__Task brief__.
Go through the entries below and copy each line that holds the word "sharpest".

Top of Provided records

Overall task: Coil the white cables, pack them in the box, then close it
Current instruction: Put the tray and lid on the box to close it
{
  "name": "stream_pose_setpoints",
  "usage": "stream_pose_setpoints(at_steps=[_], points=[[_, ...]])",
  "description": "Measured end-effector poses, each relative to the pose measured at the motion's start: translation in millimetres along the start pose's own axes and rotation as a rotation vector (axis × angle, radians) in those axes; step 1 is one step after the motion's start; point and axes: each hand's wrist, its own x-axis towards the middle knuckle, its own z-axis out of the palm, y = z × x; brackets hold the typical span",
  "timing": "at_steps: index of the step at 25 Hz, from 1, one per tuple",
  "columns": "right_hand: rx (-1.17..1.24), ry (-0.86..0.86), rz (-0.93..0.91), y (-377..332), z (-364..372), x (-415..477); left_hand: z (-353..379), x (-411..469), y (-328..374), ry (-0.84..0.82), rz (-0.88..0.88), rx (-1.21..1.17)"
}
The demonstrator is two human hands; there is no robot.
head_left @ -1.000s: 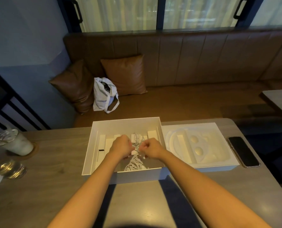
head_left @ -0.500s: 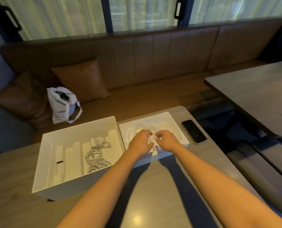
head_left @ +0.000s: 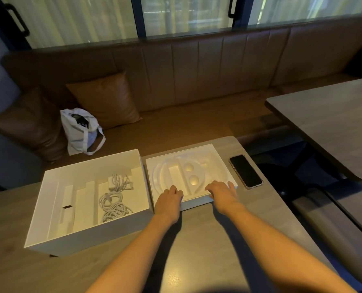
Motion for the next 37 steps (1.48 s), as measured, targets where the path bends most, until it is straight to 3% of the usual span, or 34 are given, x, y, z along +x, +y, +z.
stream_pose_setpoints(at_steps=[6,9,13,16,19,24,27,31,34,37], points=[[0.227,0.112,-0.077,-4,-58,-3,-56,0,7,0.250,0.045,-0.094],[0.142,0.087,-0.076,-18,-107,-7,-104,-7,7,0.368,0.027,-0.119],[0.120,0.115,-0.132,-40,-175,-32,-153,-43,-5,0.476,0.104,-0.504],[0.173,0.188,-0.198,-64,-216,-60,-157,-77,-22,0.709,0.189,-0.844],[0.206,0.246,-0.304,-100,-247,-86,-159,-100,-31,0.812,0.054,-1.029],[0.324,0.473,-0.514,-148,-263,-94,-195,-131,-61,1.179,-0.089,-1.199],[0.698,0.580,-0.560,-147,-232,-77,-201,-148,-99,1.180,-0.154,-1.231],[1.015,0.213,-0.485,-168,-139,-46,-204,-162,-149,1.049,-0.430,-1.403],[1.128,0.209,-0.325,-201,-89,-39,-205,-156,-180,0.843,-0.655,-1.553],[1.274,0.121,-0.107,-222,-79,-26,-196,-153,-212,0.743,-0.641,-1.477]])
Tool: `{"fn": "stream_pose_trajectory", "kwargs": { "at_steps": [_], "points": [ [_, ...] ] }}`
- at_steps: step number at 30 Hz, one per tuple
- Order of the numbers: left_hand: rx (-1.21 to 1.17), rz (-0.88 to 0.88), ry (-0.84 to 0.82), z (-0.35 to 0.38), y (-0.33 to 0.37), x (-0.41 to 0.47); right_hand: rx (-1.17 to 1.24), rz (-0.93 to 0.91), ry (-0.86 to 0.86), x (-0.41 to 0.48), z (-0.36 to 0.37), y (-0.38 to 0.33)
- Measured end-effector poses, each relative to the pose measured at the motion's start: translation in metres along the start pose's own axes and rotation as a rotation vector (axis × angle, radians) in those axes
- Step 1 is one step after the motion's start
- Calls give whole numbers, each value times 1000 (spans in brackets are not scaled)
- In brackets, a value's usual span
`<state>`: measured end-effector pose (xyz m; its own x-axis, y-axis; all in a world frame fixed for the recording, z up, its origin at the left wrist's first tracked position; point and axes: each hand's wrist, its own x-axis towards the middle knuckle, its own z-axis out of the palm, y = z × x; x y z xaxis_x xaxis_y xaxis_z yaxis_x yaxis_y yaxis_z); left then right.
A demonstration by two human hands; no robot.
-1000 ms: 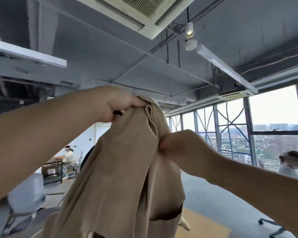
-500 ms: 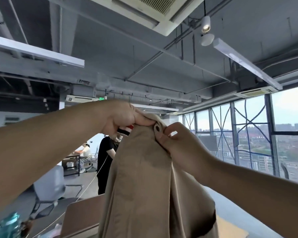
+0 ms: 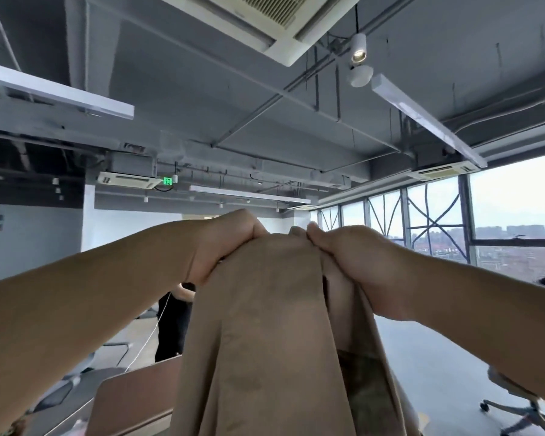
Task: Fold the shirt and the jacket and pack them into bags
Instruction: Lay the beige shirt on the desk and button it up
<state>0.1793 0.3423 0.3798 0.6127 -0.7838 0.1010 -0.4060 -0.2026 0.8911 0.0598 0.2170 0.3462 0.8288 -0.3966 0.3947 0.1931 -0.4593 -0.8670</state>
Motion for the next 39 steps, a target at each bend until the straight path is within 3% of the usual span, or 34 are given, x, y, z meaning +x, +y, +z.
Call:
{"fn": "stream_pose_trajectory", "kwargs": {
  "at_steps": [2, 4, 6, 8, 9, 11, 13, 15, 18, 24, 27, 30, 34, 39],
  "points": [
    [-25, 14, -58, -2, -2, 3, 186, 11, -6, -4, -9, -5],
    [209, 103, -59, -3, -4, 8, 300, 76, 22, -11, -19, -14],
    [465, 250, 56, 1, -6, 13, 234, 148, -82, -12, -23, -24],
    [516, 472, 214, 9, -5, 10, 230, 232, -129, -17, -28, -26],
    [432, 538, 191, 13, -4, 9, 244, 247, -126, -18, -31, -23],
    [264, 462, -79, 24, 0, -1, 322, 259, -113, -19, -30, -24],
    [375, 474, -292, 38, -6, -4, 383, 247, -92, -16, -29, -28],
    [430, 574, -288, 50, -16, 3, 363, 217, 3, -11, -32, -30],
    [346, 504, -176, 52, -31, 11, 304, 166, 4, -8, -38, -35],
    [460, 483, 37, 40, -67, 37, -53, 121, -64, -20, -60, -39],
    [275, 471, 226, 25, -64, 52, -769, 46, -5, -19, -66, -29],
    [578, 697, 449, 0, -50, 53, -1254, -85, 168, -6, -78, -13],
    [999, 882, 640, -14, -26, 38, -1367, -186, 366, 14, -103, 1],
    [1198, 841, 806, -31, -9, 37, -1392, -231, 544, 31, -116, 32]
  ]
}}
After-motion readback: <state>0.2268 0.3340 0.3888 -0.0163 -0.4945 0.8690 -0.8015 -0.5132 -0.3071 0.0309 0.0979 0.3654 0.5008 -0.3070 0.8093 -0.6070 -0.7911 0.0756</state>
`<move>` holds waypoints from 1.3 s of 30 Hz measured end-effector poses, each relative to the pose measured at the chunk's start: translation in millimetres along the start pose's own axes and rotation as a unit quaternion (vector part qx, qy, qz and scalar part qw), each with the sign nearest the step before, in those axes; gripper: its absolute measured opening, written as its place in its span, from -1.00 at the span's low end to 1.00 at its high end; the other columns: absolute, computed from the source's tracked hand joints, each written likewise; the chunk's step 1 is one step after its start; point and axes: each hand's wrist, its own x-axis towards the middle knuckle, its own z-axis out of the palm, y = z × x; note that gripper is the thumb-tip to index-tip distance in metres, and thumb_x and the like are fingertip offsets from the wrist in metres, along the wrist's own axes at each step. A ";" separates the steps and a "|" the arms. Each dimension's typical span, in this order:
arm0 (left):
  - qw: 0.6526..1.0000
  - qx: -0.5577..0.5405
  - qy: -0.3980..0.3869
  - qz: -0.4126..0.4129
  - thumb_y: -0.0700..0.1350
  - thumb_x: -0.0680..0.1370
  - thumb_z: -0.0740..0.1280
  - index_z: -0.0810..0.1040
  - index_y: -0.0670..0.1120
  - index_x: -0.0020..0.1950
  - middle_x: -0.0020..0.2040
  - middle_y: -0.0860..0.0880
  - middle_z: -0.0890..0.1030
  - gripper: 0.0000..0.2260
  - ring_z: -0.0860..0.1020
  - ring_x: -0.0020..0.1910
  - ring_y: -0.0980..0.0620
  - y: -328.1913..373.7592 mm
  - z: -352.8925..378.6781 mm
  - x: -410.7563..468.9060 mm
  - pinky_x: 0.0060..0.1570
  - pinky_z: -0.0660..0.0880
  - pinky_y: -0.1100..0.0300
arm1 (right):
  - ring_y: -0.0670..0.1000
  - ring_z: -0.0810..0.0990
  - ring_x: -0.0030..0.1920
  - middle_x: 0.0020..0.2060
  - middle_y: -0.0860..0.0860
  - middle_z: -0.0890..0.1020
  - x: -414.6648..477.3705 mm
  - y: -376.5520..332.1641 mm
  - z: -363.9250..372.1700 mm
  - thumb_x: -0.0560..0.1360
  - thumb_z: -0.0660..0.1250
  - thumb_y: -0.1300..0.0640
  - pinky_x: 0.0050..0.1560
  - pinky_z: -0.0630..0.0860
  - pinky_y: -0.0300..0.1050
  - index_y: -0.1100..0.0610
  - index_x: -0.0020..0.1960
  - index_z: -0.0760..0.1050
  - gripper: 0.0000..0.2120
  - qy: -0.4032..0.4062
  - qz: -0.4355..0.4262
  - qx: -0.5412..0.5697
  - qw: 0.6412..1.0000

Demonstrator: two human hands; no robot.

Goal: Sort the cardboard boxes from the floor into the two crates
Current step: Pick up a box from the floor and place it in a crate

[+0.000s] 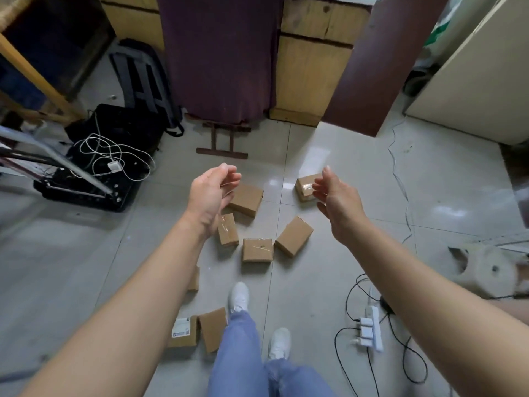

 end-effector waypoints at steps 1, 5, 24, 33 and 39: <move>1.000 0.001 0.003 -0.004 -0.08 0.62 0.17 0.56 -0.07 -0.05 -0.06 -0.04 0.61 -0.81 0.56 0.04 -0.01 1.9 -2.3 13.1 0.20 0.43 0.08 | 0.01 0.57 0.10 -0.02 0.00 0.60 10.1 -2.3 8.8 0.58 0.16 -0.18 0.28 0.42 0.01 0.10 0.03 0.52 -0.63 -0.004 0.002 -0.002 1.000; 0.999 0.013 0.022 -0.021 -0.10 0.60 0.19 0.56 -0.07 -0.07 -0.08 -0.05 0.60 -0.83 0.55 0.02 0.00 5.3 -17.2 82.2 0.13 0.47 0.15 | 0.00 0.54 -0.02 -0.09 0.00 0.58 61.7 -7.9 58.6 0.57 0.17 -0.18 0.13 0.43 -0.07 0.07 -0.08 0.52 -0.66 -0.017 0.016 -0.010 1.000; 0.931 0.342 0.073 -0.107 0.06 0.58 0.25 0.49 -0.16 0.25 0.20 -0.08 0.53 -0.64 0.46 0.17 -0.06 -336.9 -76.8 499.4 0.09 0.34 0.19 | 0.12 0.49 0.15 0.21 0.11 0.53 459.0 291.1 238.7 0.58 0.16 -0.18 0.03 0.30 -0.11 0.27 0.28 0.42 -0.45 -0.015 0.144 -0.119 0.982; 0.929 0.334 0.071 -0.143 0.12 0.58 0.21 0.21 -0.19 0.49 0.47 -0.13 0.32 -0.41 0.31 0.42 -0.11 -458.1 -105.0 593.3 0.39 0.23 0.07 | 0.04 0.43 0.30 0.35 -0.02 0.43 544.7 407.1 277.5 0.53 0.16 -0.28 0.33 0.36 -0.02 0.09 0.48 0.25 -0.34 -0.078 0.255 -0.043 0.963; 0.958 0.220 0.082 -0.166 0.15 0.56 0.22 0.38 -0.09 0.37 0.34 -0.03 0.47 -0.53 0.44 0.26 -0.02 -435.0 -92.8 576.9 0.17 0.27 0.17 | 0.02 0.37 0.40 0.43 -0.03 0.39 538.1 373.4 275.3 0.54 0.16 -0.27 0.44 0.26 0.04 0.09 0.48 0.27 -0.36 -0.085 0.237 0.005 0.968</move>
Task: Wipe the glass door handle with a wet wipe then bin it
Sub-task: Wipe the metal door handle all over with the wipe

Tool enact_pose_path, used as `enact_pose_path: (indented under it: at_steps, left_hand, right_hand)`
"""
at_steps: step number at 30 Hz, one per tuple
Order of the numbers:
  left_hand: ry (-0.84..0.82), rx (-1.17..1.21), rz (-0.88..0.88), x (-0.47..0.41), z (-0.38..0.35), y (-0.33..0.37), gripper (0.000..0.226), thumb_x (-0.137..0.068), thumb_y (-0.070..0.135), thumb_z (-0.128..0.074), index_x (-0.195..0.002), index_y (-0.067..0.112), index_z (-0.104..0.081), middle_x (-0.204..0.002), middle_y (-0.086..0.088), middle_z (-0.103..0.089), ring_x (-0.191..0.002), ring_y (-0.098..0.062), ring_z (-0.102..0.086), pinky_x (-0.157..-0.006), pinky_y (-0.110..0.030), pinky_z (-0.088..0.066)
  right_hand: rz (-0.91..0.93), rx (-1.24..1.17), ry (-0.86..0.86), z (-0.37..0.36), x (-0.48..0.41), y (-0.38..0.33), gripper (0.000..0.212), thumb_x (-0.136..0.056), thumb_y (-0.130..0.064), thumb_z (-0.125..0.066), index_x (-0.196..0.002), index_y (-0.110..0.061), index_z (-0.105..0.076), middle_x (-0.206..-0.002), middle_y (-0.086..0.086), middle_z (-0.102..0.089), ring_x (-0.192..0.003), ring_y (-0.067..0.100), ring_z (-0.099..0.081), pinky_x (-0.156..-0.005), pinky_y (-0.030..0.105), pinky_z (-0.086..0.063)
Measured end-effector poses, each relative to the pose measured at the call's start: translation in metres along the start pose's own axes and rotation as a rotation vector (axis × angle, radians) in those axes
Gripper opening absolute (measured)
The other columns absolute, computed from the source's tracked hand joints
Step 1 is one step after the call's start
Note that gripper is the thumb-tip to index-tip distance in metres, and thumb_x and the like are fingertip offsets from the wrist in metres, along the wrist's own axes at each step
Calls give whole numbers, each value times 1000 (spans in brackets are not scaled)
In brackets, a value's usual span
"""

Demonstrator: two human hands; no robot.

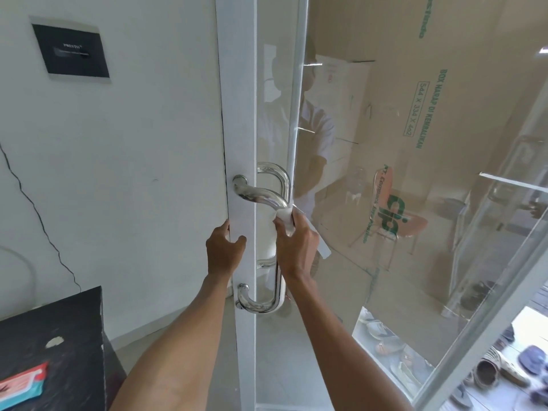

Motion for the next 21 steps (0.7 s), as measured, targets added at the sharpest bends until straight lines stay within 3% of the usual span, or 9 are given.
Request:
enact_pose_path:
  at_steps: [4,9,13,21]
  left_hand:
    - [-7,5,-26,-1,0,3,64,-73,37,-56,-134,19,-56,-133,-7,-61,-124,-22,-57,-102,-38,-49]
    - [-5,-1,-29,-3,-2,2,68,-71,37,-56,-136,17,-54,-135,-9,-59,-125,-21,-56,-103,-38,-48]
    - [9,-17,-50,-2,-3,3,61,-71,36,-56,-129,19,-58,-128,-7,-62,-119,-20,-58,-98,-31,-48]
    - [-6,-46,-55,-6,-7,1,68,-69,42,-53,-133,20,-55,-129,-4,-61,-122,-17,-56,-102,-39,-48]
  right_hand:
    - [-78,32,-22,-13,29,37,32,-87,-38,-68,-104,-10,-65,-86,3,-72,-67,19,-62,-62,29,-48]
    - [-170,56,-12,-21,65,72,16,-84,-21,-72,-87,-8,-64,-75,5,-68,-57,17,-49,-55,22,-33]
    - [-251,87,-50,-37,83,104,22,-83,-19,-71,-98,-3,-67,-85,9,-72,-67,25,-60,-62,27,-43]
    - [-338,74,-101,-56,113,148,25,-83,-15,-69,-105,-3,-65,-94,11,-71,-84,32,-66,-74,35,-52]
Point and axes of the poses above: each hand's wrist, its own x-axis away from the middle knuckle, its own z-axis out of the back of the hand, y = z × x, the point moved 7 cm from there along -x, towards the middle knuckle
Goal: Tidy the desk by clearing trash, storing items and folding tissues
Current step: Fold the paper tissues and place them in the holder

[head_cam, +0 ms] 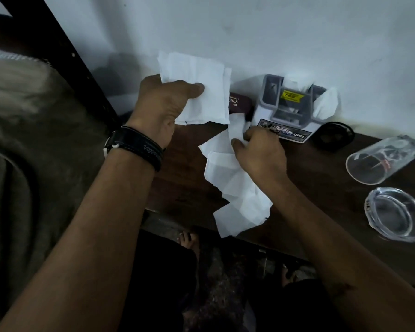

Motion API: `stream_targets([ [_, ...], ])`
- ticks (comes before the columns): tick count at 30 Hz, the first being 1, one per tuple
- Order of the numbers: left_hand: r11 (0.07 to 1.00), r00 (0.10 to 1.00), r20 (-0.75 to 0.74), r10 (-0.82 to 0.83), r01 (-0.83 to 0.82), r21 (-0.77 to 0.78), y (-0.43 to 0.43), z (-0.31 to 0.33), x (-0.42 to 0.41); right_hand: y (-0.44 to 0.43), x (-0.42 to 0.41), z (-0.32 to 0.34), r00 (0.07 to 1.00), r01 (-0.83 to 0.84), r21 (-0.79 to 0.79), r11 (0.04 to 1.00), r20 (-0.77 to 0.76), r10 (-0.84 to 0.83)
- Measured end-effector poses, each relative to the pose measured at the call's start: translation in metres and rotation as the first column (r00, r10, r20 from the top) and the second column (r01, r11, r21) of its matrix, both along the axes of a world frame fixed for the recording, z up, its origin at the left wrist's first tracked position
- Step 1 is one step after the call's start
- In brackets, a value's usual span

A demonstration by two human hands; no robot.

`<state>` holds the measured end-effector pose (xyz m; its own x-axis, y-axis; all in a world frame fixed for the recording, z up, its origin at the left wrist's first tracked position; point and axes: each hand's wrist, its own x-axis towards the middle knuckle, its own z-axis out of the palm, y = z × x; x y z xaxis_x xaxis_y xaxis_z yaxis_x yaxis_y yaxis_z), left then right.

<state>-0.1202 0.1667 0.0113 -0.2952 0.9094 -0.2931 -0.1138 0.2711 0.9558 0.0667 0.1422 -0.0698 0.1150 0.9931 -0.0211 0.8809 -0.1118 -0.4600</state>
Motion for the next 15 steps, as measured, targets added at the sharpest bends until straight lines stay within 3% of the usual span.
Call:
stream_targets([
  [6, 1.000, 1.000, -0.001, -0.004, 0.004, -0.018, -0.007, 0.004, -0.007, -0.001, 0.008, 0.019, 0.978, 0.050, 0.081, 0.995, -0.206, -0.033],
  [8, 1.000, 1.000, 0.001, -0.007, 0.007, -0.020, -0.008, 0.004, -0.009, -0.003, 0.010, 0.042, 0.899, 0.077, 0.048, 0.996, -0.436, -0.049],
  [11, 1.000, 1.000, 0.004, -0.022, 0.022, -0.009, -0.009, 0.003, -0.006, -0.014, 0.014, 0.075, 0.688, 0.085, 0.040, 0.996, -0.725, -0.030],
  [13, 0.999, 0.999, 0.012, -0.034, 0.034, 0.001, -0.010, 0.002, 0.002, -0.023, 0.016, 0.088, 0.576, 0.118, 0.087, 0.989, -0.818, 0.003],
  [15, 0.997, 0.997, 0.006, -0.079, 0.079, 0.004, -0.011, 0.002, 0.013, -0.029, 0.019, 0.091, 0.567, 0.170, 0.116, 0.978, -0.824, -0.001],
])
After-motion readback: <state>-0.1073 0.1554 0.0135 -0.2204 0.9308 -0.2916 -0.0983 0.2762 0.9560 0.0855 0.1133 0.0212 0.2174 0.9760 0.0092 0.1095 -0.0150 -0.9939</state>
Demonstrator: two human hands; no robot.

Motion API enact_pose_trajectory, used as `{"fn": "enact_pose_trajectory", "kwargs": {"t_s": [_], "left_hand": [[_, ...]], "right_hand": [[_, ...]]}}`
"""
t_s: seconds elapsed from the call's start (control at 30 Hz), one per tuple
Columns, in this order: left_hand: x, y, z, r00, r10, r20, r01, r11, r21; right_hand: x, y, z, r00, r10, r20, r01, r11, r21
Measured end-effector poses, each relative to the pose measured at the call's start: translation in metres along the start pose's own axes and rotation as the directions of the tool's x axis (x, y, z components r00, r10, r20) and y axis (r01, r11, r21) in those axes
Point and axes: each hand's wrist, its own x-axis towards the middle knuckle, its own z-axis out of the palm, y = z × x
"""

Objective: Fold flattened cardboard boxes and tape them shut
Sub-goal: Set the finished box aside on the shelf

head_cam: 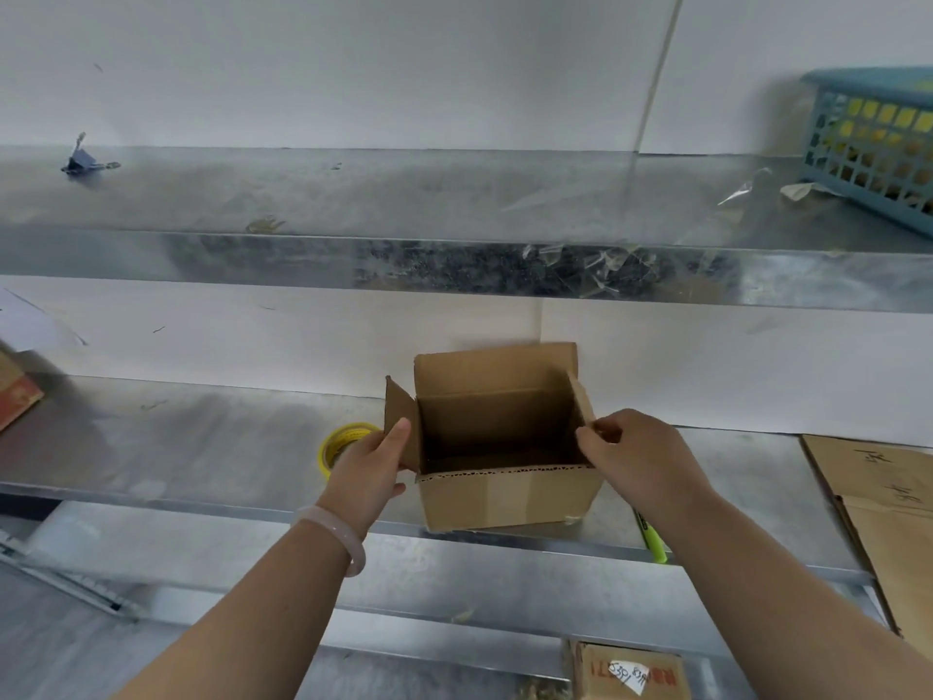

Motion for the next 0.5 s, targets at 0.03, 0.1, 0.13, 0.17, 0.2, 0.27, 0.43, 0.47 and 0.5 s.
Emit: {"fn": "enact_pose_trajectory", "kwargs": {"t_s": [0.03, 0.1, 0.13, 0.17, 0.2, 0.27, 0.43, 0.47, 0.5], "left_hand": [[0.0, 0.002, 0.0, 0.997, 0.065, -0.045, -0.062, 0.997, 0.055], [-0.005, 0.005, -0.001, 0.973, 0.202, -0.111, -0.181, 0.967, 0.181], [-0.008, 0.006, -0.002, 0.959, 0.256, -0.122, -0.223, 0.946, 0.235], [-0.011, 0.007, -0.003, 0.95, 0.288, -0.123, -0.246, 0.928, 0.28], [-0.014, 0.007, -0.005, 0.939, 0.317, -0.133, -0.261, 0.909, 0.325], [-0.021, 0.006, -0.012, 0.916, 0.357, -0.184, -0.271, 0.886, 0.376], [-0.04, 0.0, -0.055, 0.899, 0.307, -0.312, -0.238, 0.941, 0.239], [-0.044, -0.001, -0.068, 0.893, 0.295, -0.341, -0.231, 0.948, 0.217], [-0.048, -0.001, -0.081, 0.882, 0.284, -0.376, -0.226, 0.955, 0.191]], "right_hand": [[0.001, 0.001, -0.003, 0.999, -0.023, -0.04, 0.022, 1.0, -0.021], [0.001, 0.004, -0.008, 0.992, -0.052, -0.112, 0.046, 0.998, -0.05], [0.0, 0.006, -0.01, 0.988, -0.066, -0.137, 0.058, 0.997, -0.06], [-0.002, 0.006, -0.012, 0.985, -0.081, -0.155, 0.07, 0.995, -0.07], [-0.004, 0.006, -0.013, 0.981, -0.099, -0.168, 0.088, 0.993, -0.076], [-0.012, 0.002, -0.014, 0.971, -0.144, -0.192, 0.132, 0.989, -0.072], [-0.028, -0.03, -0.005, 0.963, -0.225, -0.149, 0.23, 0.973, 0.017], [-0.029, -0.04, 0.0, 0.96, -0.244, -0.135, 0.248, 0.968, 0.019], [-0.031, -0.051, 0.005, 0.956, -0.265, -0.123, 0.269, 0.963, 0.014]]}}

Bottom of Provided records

__Result for this task__.
Motion for the next 21 steps (0.7 s), as measured, targets added at the sharpest bends until straight lines stay within 3% of the usual span, or 9 are given.
Motion for the next 15 steps, as measured, targets added at the sharpest bends until straight lines stay within 3% of the usual span.

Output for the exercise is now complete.